Look through the entries and report how many lines include the word "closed". Give the number alone.

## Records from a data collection
- - -

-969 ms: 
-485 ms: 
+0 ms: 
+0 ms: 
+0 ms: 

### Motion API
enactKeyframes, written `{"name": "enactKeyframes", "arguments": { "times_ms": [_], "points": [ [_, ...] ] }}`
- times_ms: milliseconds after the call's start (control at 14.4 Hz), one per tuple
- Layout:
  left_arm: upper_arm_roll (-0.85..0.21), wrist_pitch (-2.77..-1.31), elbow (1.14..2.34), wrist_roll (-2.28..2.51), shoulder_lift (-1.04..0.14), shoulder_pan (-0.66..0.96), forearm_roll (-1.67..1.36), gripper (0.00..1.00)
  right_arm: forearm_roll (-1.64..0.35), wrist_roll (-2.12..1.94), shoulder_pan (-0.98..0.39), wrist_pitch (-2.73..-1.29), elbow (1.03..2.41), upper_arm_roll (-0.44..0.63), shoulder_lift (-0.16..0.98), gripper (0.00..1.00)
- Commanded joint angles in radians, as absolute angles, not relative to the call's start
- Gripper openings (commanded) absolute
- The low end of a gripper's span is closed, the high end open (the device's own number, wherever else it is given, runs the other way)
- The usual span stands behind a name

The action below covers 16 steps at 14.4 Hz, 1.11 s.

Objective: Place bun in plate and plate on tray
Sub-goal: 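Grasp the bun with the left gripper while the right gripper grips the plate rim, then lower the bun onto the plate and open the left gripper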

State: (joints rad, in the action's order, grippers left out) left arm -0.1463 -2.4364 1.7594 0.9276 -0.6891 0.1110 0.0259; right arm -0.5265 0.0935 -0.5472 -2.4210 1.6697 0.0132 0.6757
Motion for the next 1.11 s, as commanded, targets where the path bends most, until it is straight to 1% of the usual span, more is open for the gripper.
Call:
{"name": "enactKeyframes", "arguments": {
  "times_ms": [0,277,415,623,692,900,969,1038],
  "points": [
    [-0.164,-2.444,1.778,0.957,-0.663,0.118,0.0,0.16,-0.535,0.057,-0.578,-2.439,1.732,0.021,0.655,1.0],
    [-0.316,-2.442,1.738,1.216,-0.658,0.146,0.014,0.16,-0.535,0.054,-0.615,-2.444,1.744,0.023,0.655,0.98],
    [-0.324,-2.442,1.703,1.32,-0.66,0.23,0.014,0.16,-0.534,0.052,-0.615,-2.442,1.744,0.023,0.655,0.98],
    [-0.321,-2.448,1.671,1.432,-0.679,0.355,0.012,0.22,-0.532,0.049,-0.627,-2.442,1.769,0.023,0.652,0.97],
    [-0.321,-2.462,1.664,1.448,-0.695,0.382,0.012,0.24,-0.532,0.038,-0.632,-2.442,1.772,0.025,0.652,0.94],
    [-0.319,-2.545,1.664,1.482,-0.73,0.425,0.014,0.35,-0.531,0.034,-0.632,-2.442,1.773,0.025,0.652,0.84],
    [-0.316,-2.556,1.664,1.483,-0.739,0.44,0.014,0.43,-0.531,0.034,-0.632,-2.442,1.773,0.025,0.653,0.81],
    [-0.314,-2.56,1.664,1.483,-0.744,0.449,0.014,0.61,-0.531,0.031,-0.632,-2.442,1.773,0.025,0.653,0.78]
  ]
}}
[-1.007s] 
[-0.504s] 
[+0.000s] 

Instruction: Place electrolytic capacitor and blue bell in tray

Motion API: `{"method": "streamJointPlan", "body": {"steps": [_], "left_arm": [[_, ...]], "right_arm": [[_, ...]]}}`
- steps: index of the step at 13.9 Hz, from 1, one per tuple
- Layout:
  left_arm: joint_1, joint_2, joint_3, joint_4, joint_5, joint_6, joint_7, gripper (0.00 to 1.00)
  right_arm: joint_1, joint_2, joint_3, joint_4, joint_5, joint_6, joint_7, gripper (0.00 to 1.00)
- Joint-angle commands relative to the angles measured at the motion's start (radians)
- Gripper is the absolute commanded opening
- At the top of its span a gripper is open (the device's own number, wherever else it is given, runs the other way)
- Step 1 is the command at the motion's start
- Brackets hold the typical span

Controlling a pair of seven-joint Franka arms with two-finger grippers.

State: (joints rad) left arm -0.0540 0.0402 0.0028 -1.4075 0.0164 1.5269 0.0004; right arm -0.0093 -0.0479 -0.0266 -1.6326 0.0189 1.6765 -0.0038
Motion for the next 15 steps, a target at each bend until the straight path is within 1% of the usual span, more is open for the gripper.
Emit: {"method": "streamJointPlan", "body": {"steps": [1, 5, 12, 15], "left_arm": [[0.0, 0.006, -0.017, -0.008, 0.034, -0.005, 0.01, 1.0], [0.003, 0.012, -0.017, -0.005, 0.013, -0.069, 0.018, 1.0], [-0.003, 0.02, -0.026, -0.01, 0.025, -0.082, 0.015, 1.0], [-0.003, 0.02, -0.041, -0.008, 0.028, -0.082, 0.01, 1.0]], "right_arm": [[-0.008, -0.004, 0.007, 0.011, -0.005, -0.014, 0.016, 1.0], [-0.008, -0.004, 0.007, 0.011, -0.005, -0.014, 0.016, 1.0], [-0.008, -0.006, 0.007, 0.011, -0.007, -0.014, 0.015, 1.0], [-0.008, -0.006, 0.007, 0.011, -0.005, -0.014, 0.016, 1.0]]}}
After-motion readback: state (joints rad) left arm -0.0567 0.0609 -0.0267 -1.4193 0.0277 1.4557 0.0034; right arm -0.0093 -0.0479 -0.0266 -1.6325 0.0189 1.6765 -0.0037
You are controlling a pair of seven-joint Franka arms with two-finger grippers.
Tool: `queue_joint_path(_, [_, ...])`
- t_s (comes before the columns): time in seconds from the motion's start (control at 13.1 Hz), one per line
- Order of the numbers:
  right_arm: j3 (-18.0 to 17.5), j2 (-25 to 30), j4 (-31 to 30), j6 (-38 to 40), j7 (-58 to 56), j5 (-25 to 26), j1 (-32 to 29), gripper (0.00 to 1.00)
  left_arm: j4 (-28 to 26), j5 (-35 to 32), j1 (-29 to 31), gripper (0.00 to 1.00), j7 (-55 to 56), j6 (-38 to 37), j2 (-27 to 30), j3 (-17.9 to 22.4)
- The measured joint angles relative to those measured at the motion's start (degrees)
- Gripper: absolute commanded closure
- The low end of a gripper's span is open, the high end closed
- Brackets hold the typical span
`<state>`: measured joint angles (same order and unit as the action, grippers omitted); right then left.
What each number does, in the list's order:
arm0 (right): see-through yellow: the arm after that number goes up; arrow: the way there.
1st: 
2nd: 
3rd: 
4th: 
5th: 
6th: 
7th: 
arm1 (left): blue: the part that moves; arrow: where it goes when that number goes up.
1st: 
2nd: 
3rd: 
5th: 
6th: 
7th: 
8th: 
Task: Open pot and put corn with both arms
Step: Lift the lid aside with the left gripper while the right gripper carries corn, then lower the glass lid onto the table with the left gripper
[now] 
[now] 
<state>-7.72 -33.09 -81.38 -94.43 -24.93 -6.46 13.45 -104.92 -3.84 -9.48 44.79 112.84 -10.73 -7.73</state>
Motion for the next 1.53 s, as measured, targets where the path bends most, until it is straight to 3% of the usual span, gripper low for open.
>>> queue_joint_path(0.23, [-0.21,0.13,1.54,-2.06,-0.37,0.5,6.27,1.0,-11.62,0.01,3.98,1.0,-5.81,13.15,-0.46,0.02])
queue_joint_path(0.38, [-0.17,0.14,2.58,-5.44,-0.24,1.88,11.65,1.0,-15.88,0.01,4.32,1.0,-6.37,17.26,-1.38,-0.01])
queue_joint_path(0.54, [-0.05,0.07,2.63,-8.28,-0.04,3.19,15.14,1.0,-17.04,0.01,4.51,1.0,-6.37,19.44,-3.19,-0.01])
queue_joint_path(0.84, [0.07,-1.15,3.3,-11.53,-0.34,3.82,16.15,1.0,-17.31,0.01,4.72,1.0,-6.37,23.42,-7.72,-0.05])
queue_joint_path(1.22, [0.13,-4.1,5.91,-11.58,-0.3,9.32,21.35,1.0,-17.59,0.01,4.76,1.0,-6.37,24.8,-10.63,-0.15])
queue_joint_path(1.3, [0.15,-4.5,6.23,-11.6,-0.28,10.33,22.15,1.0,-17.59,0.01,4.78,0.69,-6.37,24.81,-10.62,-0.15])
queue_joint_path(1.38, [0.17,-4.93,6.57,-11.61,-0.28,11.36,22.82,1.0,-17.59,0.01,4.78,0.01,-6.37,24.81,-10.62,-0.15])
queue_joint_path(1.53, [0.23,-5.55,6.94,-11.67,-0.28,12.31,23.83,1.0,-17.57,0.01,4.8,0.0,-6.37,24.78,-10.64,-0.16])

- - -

## OUTPUT BELOW
2